While we can't comment on friends who may or may not have made brief eye contact with a pretty college-aged lass before the two adjourned to the sidewalk outside Back Alley's large smoking patio for a brief romp, we can say the informal, booze-fueled environment of the venerable watering hole is conducive to bringing strangers together. With Cal State Fullerton and Fullerton College close by, it's an attractive option for stressed-out matriculates looking to blow off a little steam. There's just something about that smoking patio on a hot night. The music from the jukebox is loud, and a large hole in the building's front wall grants access to the bar from outside. Suddenly, people who don't normally smoke are congregating under the stars and rubbing elbows (among other things) in a confined area. Those who lack game might be tempted to throw their hands up and grumble bitterly about Back Alley being just another Fullerton bar, but hey, most folks don't head there on a Friday night for stimulating conversation.

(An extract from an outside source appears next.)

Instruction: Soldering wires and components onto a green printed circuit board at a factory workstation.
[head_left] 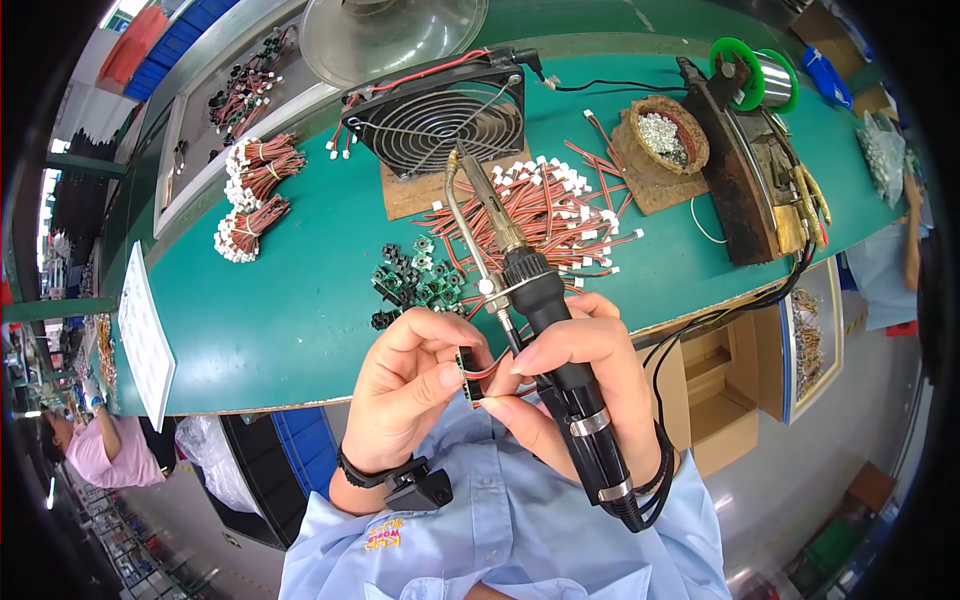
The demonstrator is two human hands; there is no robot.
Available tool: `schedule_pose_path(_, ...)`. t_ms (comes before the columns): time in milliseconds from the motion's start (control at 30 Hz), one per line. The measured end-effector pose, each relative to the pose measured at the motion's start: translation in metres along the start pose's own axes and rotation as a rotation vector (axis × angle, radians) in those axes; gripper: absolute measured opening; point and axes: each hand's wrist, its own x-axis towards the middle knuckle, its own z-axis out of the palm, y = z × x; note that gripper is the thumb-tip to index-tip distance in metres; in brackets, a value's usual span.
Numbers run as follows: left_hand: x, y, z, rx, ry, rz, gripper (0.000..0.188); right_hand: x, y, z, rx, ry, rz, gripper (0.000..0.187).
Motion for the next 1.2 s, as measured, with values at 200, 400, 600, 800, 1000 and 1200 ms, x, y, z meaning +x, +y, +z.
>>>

Neighborhood bar? Transplanted community is more like it! The place where Xalos Bar makes its home was once "The Shack"—ground zero of one too many neo-Nazi shows, as the Weekly exposed 10 years ago. The times, demographics and venue have changed, however, and "Un Poco de Jalisco en el Corazon de Anaheim" is now the prevailing banner for the establishment off the interchange for the 91 and 57 freeways. For all the young people with roots planted in the municipality of Jalostotitlán in the Mexican state of Jalisco and currently populating this northern OC city, Xalos Bar is a space to anchor their social lives. But enough sociological shit; let's talk puro pinche pari. Xalos' bar is fully stocked and offers drink and bottle specials, but it's not really designed for people to get liquored-up and lounge. The inebriation is aimed at loosening up patrons enough that they'll hit the dance floor, which tends to get more than crowded, so remember to put extra deodorant on, lest you become the cabrón with the cebolla-smelling armpits drenching your dress shirt. Live banda and norteño music, along with super-estrella club, pop and rock en español DJ mix nights keep the beat going. Muster up some courage and drop a line to any one of the "AnaHynas" sure to be there on any given night.